— WHAT YOU SHOULD DO —
An exact copy of the line containing "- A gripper" and of every line after it, through the last line of the material, is what should be returned.
** Opening DATASET SECTION block **
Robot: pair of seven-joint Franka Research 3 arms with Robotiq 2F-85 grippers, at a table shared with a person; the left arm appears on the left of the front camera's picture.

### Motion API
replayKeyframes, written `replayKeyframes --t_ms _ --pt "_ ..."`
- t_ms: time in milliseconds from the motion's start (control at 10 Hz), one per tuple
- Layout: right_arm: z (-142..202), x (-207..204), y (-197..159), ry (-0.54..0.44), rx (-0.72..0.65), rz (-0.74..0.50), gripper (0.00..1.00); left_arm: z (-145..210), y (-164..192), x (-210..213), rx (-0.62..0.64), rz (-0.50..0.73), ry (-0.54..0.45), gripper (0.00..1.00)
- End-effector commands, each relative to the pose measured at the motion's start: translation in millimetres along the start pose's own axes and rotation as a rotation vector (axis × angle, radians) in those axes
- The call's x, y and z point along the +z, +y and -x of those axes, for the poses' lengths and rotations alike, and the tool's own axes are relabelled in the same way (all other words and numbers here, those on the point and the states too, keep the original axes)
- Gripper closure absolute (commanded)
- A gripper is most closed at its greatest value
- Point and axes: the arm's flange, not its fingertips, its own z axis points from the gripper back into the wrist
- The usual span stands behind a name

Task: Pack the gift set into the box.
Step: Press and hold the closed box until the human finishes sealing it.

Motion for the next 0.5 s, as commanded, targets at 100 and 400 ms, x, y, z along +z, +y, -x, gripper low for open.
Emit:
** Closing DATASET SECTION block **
— SOLUTION BELOW —
- A gripper is most closed at its greatest value
- Point and axes: the arm's flange, not its fingertips, its own z axis points from the gripper back into the wrist
- The usual span stands behind a name

Task: Pack the gift set into the box.
Step: Press and hold the closed box until the human finishes sealing it.

Motion for the next 0.5 s, as commanded, targets at 100 and 400 ms, x, y, z along +z, +y, -x, gripper low for open.
Emit:

The complete answer has now been given.